* SUPPLIED DATA *
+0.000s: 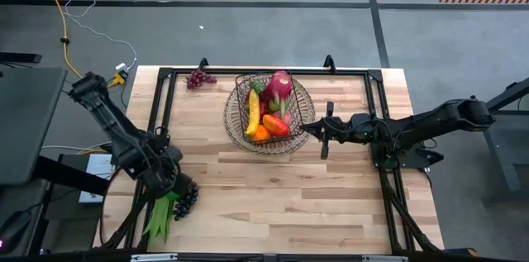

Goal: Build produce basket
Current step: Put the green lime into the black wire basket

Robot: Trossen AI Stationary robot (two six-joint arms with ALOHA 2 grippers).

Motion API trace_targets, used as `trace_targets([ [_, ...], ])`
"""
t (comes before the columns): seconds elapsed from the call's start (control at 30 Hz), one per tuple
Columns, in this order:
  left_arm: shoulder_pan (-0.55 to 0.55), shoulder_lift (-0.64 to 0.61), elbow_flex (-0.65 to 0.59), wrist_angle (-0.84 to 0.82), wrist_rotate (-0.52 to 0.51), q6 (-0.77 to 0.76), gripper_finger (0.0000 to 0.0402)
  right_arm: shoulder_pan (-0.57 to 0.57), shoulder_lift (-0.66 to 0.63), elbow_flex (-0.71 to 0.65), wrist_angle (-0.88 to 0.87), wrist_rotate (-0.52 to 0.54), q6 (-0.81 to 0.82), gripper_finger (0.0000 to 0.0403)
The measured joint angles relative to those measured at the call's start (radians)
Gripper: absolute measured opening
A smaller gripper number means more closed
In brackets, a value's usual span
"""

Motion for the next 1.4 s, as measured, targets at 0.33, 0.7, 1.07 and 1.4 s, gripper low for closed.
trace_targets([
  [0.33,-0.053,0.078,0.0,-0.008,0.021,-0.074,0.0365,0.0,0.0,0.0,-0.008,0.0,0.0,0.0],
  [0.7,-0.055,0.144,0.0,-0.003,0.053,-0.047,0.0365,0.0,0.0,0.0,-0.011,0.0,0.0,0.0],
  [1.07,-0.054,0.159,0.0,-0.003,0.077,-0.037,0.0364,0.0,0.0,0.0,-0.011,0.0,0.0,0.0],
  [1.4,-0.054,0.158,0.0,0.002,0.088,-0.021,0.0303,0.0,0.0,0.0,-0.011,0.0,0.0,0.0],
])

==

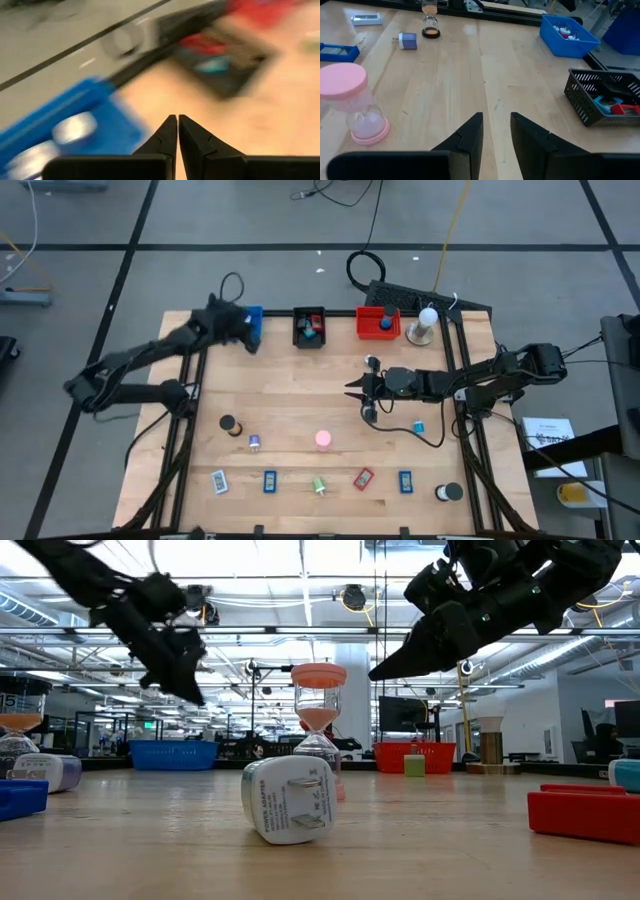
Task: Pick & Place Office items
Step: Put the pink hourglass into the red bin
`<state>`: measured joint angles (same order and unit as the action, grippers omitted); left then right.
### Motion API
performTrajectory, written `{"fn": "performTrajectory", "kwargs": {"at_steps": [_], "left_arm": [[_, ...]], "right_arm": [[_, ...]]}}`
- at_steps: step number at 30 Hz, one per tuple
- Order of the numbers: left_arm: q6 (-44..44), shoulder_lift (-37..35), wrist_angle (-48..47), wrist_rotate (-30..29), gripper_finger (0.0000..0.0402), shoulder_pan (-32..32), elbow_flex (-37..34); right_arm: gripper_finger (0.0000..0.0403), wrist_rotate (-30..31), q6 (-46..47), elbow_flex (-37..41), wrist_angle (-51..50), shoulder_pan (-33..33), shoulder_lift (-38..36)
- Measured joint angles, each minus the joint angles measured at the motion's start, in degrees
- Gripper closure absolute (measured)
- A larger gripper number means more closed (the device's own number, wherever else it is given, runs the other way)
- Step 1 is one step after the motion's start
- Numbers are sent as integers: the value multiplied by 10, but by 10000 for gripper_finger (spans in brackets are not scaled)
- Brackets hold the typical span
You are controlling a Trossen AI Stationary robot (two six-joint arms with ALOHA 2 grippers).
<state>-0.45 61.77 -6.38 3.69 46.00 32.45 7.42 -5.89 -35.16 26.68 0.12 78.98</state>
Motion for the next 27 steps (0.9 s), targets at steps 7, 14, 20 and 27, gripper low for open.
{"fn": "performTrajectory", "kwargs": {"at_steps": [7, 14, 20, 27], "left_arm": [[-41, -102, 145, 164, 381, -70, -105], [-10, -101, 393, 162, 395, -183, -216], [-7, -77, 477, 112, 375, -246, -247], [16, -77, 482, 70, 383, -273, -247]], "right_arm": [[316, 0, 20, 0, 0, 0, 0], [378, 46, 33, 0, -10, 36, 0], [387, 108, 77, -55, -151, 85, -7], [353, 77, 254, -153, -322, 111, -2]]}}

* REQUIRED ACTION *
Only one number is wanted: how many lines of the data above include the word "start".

* PROBLEM SOLUTION *
4